Periodista: ¿Crees que se le debe un reconocimiento público, al igual que a su hermano?

Así, a bote pronto, puedo decirte que como personas destacas, Josefina figura en el libro “Gent de Benidorm”, al igual que mi tío; Es muy interesante su aparición, ya con noventa años, en el programa de televisión española: España desde el aire dedicado a Benidorm, dónde muestra su amor por la ciudad y su costumbre de darse un buen baño en la playa de Levante todos los días; lo cierto es que ella tampoco buscaba ningún reconocimiento público; se contentaba con las buenas amistades que disfrutó, he de decir que con todo el pueblo, ya que era una persona llana y sencilla que le gustaba relacionarse con todo tipo de personas. A instancias mías, se editó en noviembre de 2017 el librito titulado “Benidorm, el tiempo que se fue”, una recopilación de los artículos que publicó en el libro de Fiestas a lo largo de los años. En este texto Josefina recoge las costumbres del Benidorm de su juventud, que nos muestran cómo era Benidorm entre los años 1920 al 1960, un pueblo entrañable antes del desarrollo turístico. He de decir que mi madre escribe de una manera directa y sencilla, sin ningún tipo de pretensión literaria más allá de que pervivan sus recuerdos.

Periodista: Gracias, Vicente, por tus palabras. Y un grato recuerdo para tu madre y tu tío. ¿Deseas añadir algo más?

No me cabe duda que Josefina y Pere María son dos personajes singulares de Benidorm.
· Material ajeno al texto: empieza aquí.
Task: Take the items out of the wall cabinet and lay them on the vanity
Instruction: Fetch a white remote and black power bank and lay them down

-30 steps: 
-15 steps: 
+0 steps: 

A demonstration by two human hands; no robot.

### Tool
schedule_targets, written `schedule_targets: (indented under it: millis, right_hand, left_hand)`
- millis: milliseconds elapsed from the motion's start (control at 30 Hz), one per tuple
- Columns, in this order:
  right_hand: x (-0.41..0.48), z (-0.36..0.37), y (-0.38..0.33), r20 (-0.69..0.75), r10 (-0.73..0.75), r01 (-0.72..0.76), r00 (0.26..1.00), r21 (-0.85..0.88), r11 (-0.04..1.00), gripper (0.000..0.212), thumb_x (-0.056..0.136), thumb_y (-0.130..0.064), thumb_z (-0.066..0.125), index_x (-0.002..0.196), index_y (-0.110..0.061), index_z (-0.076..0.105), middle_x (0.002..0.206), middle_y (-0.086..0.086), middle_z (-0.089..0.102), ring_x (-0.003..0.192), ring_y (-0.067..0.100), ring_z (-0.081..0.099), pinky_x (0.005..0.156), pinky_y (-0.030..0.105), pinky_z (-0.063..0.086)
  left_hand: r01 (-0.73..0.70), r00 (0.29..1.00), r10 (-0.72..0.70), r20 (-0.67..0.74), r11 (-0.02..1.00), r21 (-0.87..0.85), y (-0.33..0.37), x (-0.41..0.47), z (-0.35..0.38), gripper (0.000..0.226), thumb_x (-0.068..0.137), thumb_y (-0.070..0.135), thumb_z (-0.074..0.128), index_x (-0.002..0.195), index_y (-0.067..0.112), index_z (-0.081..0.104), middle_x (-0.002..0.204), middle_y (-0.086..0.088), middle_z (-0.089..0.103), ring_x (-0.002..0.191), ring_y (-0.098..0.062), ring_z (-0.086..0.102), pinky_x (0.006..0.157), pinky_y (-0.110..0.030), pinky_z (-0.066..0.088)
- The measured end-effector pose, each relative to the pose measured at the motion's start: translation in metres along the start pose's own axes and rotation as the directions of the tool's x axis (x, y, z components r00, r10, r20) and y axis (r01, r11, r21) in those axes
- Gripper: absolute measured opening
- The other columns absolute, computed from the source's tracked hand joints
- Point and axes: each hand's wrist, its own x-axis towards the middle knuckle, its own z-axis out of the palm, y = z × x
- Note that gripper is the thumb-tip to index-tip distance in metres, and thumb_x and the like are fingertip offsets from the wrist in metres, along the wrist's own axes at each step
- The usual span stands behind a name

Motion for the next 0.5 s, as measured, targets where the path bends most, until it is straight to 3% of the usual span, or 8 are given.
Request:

A modo de homenaje póstumo a mi tío Pere María, estoy a punto de editar una de las dos novelas que escribió en 1960, se trata de Benizalema, la más corta, que comienza recién acabada la guerra civil en el mes de abril del año 1936, y acaba en el verano de 1959, con el primer Festival de la Canción de Benidorm. Es un periodo de tiempo muy interesante y la trama de la novela transcurre justamente en él. Como telón de fondo está Benizalema, que es una manera poética por parte de Pere María de nombrar Benidorm. Quiero añadir que actualmente hay un profesor jubilado y poeta, Antonio Bravo García, que quiere publicar próximamente una biografía de Pere Maria, junto con un trabajo exhaustivo sobre sus tapices. Si todo va bien y estas tres publicaciones finalmente llegan a buen puerto, justamente en el “Año de Pere Maria”, servirán para conocer mejor a este importante personaje de Benidorm, culto, afable, erudito y educado.